Early Log Cabin blocks were hand-pieced using strips of fabrics around a central square. In traditional Log Cabin blocks, one half is made of dark fabrics and the other half light. A red center symbolized the hearth of home and a yellow center represented a welcoming light in the window. Some stories have also been told which suggest that during the Civil War, a Log Cabin quilt with a black center hanging on a clothesline was meant to signal a stop for the Underground Railroad.
How to sew a Log Cabin Block
To sew a traditional log cabin block, start with a square. Sew "logs" to each side of the block going clockwise (or counter clockwise) until you reach the size needed.

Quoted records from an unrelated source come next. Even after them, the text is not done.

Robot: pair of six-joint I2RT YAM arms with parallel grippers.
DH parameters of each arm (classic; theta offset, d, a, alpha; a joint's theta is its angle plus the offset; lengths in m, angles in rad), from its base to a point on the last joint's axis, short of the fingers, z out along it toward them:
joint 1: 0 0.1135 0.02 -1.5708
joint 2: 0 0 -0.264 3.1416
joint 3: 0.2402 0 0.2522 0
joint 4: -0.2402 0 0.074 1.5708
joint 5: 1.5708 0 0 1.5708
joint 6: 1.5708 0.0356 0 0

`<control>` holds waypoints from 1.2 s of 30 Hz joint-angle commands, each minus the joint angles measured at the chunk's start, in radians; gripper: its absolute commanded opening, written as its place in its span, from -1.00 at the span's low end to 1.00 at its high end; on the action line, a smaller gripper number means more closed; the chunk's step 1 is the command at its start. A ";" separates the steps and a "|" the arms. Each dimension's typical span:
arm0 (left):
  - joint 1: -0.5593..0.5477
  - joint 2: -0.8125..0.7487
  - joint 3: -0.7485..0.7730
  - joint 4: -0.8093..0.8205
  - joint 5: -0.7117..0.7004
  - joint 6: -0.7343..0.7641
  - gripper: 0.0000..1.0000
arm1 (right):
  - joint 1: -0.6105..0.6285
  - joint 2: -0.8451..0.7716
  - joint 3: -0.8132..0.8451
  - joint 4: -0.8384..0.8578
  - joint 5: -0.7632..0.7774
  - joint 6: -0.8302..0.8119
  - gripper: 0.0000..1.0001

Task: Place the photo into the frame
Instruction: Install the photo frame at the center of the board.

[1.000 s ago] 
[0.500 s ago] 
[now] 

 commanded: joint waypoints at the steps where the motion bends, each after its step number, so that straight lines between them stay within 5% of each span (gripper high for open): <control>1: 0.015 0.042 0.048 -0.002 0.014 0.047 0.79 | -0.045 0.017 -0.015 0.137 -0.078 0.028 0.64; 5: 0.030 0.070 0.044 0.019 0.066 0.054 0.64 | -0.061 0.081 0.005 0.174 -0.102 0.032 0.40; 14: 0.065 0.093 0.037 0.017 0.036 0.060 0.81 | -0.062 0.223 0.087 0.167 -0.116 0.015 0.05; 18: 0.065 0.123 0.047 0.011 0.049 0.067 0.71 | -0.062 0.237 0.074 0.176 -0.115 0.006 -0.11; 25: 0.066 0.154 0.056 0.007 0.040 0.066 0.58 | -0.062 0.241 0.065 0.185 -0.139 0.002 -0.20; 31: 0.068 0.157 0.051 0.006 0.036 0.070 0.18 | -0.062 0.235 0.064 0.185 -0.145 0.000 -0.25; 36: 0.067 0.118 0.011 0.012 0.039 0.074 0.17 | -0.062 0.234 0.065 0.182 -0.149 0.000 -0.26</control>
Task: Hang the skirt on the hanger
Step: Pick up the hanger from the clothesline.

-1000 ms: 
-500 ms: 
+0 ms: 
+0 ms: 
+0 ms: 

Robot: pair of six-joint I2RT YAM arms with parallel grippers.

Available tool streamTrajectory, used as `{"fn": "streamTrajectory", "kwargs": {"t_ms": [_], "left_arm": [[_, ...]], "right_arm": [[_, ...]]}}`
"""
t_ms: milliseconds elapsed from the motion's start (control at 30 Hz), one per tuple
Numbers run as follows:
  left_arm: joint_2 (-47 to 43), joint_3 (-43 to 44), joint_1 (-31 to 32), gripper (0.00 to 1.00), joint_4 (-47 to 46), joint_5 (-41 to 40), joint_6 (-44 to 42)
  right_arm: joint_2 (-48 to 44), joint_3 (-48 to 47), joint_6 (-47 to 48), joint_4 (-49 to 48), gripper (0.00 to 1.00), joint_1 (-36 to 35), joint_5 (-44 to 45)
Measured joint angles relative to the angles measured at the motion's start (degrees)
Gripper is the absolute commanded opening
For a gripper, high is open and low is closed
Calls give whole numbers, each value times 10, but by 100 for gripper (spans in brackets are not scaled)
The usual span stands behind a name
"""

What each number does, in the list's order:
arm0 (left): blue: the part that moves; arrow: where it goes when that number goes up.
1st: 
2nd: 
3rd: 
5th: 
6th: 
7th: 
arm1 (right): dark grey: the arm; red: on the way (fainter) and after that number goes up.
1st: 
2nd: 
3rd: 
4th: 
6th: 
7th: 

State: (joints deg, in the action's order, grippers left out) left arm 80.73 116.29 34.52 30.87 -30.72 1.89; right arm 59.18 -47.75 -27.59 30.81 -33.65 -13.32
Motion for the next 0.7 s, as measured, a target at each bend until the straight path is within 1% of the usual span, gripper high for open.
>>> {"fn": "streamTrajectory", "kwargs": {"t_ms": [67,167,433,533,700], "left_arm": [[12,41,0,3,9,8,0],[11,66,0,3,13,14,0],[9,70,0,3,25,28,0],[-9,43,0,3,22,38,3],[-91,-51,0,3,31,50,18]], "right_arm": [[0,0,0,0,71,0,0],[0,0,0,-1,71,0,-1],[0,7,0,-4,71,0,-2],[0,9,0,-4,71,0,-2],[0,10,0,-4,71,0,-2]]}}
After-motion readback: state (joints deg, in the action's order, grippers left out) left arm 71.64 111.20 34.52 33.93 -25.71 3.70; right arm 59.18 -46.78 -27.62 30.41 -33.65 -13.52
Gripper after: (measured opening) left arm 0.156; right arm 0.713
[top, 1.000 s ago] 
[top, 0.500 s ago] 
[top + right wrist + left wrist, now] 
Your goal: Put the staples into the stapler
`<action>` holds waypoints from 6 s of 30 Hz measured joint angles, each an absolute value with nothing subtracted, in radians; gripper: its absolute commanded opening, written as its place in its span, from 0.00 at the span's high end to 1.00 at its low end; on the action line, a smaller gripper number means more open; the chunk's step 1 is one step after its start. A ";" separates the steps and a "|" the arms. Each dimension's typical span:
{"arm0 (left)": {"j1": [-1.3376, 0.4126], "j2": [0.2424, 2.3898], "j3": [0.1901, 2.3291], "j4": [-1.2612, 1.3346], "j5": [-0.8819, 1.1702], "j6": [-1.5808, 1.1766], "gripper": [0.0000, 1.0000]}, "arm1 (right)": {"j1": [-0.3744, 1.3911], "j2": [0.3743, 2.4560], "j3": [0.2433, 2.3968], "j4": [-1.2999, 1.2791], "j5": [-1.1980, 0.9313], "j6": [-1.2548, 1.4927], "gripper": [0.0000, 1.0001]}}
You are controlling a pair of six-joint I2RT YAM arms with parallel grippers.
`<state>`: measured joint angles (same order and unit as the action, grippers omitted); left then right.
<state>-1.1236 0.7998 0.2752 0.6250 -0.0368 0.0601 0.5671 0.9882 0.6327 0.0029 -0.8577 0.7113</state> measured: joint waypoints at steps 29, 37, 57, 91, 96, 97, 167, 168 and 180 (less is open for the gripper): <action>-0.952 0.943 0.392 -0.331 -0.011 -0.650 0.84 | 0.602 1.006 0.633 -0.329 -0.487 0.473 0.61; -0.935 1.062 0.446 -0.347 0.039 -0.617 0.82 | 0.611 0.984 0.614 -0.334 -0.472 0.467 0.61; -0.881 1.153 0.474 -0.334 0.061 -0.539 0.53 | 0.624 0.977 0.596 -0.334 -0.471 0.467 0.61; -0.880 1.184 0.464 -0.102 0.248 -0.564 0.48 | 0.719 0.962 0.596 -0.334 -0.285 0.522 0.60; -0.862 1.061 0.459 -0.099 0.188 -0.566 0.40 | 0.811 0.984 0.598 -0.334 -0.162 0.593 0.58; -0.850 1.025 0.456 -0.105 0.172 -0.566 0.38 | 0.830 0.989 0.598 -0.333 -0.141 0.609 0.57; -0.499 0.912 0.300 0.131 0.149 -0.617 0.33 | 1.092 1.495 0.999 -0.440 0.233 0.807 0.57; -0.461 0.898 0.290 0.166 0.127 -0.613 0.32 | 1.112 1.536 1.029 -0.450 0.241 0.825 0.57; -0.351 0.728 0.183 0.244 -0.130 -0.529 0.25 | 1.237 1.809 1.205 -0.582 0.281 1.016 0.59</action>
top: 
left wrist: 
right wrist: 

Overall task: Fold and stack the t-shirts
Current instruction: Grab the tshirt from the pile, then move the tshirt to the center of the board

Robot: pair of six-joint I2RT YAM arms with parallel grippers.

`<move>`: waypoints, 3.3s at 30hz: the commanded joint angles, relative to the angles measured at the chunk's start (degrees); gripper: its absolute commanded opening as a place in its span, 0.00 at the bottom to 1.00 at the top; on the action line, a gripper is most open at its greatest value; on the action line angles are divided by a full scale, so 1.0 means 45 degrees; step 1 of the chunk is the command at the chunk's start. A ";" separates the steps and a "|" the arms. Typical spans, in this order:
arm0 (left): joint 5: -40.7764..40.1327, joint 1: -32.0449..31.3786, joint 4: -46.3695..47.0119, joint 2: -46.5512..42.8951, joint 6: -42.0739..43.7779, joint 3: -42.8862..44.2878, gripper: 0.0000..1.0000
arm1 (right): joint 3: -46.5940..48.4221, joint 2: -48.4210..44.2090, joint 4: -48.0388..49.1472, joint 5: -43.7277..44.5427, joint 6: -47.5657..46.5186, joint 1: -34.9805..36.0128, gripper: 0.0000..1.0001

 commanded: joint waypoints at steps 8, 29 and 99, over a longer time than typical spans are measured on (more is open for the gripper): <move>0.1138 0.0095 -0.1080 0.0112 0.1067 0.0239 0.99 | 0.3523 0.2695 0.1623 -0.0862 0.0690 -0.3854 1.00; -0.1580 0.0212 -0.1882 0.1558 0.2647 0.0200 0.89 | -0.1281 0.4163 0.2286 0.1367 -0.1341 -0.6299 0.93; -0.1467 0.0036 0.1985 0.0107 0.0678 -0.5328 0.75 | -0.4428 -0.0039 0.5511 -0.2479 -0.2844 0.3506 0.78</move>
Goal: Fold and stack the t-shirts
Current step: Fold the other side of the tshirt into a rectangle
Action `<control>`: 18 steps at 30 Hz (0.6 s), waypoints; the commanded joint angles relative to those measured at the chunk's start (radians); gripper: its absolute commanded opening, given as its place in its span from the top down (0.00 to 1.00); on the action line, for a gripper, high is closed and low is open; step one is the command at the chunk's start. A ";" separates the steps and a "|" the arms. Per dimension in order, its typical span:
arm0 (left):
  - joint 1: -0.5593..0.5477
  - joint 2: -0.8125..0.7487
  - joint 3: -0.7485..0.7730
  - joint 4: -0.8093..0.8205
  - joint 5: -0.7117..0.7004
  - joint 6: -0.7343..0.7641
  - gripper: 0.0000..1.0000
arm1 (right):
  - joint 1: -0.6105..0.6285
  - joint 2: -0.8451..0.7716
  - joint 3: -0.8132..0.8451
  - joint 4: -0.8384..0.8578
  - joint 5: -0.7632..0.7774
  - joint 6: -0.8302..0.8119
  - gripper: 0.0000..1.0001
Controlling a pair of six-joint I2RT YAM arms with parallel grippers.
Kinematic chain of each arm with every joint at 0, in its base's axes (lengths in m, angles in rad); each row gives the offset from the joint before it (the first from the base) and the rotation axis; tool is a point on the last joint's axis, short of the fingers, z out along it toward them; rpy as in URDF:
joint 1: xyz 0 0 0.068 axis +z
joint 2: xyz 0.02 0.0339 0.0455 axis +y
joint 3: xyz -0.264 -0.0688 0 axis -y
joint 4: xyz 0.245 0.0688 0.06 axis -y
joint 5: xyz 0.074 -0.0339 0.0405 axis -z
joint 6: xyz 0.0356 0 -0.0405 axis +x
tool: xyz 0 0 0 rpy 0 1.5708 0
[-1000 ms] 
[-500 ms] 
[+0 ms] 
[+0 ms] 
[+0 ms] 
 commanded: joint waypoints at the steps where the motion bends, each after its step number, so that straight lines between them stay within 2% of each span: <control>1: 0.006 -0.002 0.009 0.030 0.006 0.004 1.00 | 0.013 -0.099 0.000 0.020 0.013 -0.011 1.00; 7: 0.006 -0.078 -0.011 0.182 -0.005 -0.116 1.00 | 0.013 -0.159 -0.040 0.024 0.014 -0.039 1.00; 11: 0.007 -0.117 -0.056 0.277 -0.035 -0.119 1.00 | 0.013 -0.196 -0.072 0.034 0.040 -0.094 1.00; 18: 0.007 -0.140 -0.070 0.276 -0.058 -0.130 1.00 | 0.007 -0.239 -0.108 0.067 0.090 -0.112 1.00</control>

You can choose to make your logs any size you want and you can pre-cut each piece before you start sewing, or you can cut as you sew.
To make a 12.5" traditional log cabin block, start with a 2.5" square and sew 1.5" "logs" to each side until you have a 12.5" block. Remember to piece your block so that one half is dark and the other light.
Once your blocks are done, you can choose from a wide variety of layouts.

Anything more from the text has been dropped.